| Assigned task |
Retype the listing found below exactly, but leave out each picture.

━━━━━━━━━━━━━━━━

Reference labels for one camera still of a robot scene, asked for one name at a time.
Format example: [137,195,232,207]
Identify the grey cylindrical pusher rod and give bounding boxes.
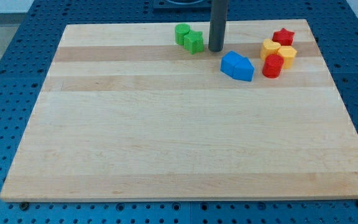
[208,0,229,52]

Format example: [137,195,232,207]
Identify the green star block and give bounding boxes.
[184,30,204,54]

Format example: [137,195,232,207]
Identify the red star block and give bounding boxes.
[272,28,295,45]

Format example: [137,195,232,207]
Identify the green cylinder block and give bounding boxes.
[174,23,190,45]

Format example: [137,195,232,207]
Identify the blue cube block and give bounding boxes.
[220,51,244,77]

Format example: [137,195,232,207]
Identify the yellow heart block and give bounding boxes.
[260,39,281,60]

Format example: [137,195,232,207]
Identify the blue pentagon block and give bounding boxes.
[232,57,254,82]

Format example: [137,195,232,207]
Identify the red cylinder block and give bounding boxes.
[262,54,284,78]

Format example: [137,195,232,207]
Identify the yellow hexagon block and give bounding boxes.
[277,45,297,69]

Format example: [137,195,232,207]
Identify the wooden board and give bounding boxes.
[0,19,358,202]

━━━━━━━━━━━━━━━━

| Result of the exercise |
Reference labels for one camera still of a robot scene, asked for one name at a time.
Format example: [137,195,232,207]
Identify the grey cylindrical pusher rod and give bounding boxes.
[208,0,229,52]

Format example: [137,195,232,207]
Identify the green star block and give bounding boxes.
[184,30,204,54]

Format example: [137,195,232,207]
Identify the red star block and give bounding boxes.
[272,28,295,45]

Format example: [137,195,232,207]
Identify the green cylinder block and give bounding boxes.
[174,23,190,45]

Format example: [137,195,232,207]
Identify the blue cube block and give bounding boxes.
[220,51,244,77]

Format example: [137,195,232,207]
Identify the yellow heart block and give bounding boxes.
[260,39,281,60]

Format example: [137,195,232,207]
Identify the blue pentagon block and give bounding boxes.
[232,57,254,82]

Format example: [137,195,232,207]
Identify the red cylinder block and give bounding boxes.
[262,54,284,78]

Format example: [137,195,232,207]
Identify the yellow hexagon block and give bounding boxes.
[277,45,297,69]

Format example: [137,195,232,207]
Identify the wooden board and give bounding boxes.
[0,19,358,202]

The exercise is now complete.